Some initial questions, now that I've read through the comments we've had so far:

Do we have a concrete E2E latency goal in mind?
I was surprised at the “Zoom-like service” requirement, since that’s real-time - is that something we want to be able to support, or are we still targetting a one-to-many live streaming use case?
Do we have a flow diagram like Alex's, but with the average latency at each stage marked? This could help to inform the design / an incremental approach as we move towards removing the chunk concept from the workflow. One thought I had was that a less disruptive change would be to move to a more asynchronous version of the current system
Would this be a complete replacement of the current chunked system (i.e no need to keep support for the old flow)?

0 replies

thomshutt · 2022-03-10T12:44:19Z

thomshutt
Mar 10, 2022
Maintainer

From some quick unscientific testing so that we have some numbers to talk around:

Latency from source -> screen

Provider	Latency	Low-Latency Offering	Notes
Livepeer	18s (12s when Keyframe Interval set to 2 in OBS)	N/A	-
Mux	16s	7s	Low Latency mode incurs no extra cost
Vimeo	15s	5s	Low Latency mode incurs no extra cost. Preview player has < 2s latency.
Kaltura	24s	N/A	Uses 4s segments by default and needed a support ticket to change.

0 replies

AlexKordic · 2022-03-22T10:48:42Z

AlexKordic
Mar 22, 2022

Note: movflags: faststart requires second pass on entire output MP4 file, preventing streaming of output.

0 replies

MikeIndiaAlpha · 2022-03-28T15:37:06Z

MikeIndiaAlpha
Mar 28, 2022

I can only comment on latency from low-level video encoding/decoding POV since this is where I have solid experience. From video codec POV, main factor that affects decode latency is what kind/strategy of motion compensation is used in the stream in question.
For example, typical YouTube stream will be optimised for bandwidth, meaning with very aggressive bidirectional prediction (B frames present). Such a stream may "naturally" cause overhead of some frames (I'd say around 10 typically) because of reordering and the need to decode several reference frames "in the future" to be able to decode "next" frame. Note that this still means that it is possible to have latency of say, less than 1/3 of second.

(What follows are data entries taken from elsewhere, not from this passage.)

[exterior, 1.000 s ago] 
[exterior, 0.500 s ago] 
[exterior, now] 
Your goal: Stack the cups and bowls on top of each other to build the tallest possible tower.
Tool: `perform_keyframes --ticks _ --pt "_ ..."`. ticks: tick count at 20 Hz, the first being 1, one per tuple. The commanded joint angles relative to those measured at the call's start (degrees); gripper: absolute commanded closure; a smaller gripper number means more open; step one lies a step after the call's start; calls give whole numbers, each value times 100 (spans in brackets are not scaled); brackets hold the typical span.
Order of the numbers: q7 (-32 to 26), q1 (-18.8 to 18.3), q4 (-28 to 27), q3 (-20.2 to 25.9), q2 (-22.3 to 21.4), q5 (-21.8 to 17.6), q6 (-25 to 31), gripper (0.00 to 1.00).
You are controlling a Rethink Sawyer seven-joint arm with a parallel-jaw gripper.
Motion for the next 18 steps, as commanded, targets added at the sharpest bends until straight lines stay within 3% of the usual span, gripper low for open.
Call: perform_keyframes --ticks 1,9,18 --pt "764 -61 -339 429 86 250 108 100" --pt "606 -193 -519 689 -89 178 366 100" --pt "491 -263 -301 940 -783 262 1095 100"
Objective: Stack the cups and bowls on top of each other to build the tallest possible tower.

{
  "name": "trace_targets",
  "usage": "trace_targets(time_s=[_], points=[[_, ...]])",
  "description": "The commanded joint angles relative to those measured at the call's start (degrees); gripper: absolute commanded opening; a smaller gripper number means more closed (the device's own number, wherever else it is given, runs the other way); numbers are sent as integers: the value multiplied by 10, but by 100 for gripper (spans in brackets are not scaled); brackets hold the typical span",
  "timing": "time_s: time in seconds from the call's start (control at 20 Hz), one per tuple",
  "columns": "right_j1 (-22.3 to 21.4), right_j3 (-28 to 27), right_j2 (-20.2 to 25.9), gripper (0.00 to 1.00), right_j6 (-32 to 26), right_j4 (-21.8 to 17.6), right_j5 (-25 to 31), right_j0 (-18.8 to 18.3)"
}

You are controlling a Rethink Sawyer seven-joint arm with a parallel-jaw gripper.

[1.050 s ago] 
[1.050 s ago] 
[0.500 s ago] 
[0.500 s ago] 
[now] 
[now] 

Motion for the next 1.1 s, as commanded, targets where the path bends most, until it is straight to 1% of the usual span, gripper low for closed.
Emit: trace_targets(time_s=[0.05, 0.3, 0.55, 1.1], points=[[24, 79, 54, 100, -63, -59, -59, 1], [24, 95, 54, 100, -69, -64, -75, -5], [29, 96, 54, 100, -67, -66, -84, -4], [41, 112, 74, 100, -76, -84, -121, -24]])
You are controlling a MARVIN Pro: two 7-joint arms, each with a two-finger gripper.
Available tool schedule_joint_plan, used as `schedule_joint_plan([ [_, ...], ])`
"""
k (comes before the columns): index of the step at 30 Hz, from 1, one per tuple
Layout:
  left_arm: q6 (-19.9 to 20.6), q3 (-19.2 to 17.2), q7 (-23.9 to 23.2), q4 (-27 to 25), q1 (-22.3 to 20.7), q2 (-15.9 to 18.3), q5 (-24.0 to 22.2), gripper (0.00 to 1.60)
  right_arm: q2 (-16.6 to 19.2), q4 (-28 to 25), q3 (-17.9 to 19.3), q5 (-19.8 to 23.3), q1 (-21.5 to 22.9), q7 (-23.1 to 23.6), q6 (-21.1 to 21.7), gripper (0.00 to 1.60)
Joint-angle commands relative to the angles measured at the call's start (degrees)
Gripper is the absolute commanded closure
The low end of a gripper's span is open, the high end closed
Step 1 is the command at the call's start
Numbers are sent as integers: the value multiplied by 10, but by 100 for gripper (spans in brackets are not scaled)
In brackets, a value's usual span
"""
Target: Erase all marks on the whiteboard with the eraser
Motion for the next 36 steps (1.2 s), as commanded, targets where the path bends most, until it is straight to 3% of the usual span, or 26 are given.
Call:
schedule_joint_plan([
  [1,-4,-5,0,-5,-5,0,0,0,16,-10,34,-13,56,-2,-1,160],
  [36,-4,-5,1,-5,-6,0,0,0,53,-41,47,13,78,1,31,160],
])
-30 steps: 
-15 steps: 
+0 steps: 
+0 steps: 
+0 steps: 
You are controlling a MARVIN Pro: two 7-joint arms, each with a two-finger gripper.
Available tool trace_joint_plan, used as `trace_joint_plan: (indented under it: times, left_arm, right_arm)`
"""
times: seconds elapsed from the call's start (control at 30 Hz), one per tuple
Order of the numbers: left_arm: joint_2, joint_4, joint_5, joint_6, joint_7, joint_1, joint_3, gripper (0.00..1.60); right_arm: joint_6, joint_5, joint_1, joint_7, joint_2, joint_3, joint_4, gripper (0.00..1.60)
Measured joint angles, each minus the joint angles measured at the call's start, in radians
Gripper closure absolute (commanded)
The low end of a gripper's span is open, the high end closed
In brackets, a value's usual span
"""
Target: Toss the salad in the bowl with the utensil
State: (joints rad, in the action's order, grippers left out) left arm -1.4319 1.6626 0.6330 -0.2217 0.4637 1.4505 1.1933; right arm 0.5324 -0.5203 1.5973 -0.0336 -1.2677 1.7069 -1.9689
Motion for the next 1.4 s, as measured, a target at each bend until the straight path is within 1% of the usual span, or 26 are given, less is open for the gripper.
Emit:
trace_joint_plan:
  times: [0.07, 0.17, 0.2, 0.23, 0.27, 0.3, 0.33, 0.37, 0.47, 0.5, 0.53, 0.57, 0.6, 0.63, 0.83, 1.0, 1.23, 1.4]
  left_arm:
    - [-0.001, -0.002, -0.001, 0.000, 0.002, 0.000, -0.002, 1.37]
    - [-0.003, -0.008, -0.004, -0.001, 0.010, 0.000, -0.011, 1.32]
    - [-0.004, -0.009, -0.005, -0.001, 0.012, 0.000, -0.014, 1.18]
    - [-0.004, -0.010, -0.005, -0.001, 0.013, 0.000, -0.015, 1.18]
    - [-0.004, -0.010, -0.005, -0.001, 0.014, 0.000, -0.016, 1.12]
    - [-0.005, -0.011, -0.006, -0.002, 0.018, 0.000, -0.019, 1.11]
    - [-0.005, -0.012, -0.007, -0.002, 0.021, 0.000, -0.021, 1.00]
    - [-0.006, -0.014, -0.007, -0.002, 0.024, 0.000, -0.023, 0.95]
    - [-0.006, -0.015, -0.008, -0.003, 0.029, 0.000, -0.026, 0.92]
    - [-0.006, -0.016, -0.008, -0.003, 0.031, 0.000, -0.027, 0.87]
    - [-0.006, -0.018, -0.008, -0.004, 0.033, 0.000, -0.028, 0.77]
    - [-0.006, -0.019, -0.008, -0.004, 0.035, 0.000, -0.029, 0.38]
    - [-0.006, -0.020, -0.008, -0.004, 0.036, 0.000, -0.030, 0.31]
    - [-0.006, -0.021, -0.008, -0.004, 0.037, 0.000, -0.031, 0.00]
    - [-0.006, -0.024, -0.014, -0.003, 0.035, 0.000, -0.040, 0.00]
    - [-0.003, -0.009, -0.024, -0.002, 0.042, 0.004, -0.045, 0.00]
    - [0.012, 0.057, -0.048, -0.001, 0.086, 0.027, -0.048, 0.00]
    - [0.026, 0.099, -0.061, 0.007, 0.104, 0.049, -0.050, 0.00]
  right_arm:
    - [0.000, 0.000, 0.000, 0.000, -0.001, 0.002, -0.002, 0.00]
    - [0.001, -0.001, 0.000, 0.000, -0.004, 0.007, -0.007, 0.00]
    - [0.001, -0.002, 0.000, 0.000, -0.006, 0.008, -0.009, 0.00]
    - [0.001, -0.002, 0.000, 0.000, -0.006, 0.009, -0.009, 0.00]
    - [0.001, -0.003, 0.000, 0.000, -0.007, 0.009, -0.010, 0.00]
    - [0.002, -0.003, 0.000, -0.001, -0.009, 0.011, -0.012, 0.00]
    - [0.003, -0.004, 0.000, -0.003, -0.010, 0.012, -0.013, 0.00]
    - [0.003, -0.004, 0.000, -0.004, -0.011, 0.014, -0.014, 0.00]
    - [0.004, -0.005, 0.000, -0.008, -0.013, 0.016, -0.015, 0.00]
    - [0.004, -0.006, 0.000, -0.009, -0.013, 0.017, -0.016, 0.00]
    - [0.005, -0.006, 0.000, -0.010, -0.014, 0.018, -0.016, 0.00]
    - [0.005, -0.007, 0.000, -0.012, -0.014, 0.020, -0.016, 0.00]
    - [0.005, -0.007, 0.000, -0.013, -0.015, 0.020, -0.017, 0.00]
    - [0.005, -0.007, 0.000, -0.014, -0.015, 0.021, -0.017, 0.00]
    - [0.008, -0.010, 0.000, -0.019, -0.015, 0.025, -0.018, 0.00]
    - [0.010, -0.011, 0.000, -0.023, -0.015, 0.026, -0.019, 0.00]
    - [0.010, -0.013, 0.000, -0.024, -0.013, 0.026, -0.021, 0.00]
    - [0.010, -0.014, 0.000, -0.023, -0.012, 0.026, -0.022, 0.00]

On the other end of spectrum, streams designed for low-latency streaming will usually have all reference frames in the past, no B frames, and much shorter latency. In extreme cases (such as with real-time communication as with Zoom or similar solutions) stream can be limited to the single reference frame, and that reference frame may be just a previous one (all the frames in the stream apart from periodic IDR frame are P frames), or stream may be even without inter-coding at all (just I frames). In such case, decoder-incurred latency will be around one frame.

On the encoder side, we have full control over the settings, so again we can move between the extremes of having very well compressed, bidirectional stream with B frames (and huge encode window, perhaps even two-pass encoding) and generating low latency stream with single reference frame in the past.

The solution that I worked on while at Airtame had less than 1/10s of latency between capture on the local machine and display on the remote one, and that was including network transfer time (albeit on local WiFi network). I believe one can do even better than this.

I think that ideally we'd want to know what the customer wants (or at the very least, detect type of the stream being sent and match encoder settings to decoder settings) and move on better latency <-> better bandwidth axis.

0 replies

AlexKordic · 2022-04-12T10:32:39Z

AlexKordic
Apr 12, 2022

Manual testing of latency

On same machine, started B, O, T. Using ffmpeg to post transcoding job.

segment duration	`FFMPEG >> B` time	Transcoding time
2 seconds	2 seconds	0.236 seconds (11.8%)
16 seconds	16 seconds	1.191 seconds (7.4%)

0 replies

cyberj0g · 2022-05-16T12:35:45Z

cyberj0g
May 16, 2022
Author

Here is a template for discussing protocol-related questions we need to decide on - or document decisions, if there's already a consensus. Feel free to comment.

Questions

1. Mist <> Broadcaster protocol

Details

WebSocket

Pros:

Already supported by Mist

Cons:

Not efficient for IPC
Needs application-level protocol

gRPC

IPC: Shared Memory, pipes, etc.

Pros:

Maximum efficiency

Cons:

Not a protocol

Embedding Mist (or go-livepeer) as a shared library

Pros:

Cons:

Neither designed as a library
Potential Go - CGO - C++ issues
Mist uses multi-process model
Still need to build and support an interface layer

2. Broadcaster - Orchestrator - Transcoder protocol

Details

WebSocket

Pros:

High compatibility, based on HTTP/2

Cons:

Needs application-level protocol

gRPC

Pros:

Already used as a control protocol in B-O-T
Stable implementation for Go and C++
Widely used
Easier to build application protocol with generated contracts

Cons:

Non-streaming, can't read less than a message at once, may be an issue for very big binary payloads
Some serialization/deserialization overhead

QUIC

Pros:

Future of internet (probably)

Cons:

Not very mature Go implementation
UDP-based, requires TCP fallback mode for max compatibility

3. Do we need same protocol Mist <> B and B-O-T?

0 replies

AlexKordic · 2022-05-16T16:15:44Z

AlexKordic
May 16, 2022

Summary from our meeting

Its beneficial to use same protocol between all nodes.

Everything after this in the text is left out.